*WHAT YOU HAVE TO DO*.
Look through the listing below, find every line with the string "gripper", and copy it.
BEGIN DATA SEGMENT
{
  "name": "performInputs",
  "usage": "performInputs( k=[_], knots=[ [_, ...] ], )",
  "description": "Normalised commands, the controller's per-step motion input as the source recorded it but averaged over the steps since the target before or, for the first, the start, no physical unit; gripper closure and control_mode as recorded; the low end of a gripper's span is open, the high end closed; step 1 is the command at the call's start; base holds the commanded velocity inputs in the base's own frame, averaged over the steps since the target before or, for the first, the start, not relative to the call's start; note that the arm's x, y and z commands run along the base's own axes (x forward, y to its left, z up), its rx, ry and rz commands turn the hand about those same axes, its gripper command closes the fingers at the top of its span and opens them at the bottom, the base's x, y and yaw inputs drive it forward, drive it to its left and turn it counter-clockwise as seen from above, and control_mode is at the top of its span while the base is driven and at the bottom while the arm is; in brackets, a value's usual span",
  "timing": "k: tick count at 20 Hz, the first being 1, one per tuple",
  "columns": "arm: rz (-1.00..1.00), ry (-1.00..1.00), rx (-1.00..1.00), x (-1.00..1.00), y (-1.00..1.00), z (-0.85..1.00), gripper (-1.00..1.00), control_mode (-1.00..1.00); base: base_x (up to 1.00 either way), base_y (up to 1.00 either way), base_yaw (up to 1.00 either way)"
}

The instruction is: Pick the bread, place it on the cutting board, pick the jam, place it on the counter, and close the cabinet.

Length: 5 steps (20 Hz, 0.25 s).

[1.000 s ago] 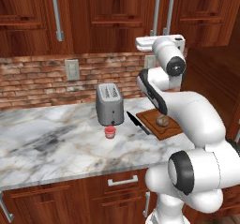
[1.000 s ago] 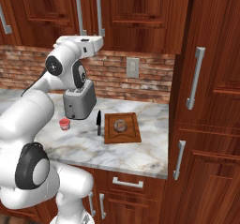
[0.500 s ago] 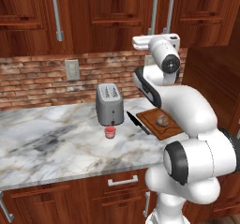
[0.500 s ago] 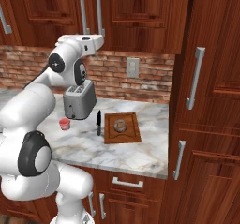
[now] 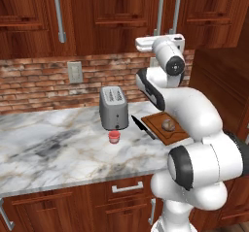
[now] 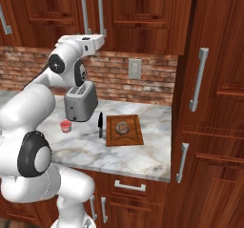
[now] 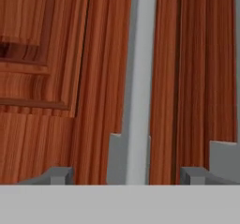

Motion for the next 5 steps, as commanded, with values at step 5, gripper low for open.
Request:
performInputs(
  k=[5],
  knots=[
    [0.0,0.0,0.0,0.07,0.01,0.0,-1.0,-1.0,0.0,0.0,0.0]
  ],
)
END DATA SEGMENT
*EXERCISE RESPONSE*.
  "description": "Normalised commands, the controller's per-step motion input as the source recorded it but averaged over the steps since the target before or, for the first, the start, no physical unit; gripper closure and control_mode as recorded; the low end of a gripper's span is open, the high end closed; step 1 is the command at the call's start; base holds the commanded velocity inputs in the base's own frame, averaged over the steps since the target before or, for the first, the start, not relative to the call's start; note that the arm's x, y and z commands run along the base's own axes (x forward, y to its left, z up), its rx, ry and rz commands turn the hand about those same axes, its gripper command closes the fingers at the top of its span and opens them at the bottom, the base's x, y and yaw inputs drive it forward, drive it to its left and turn it counter-clockwise as seen from above, and control_mode is at the top of its span while the base is driven and at the bottom while the arm is; in brackets, a value's usual span",
  "columns": "arm: rz (-1.00..1.00), ry (-1.00..1.00), rx (-1.00..1.00), x (-1.00..1.00), y (-1.00..1.00), z (-0.85..1.00), gripper (-1.00..1.00), control_mode (-1.00..1.00); base: base_x (up to 1.00 either way), base_y (up to 1.00 either way), base_yaw (up to 1.00 either way)"
Motion for the next 5 steps, as commanded, with values at step 5, gripper low for open.

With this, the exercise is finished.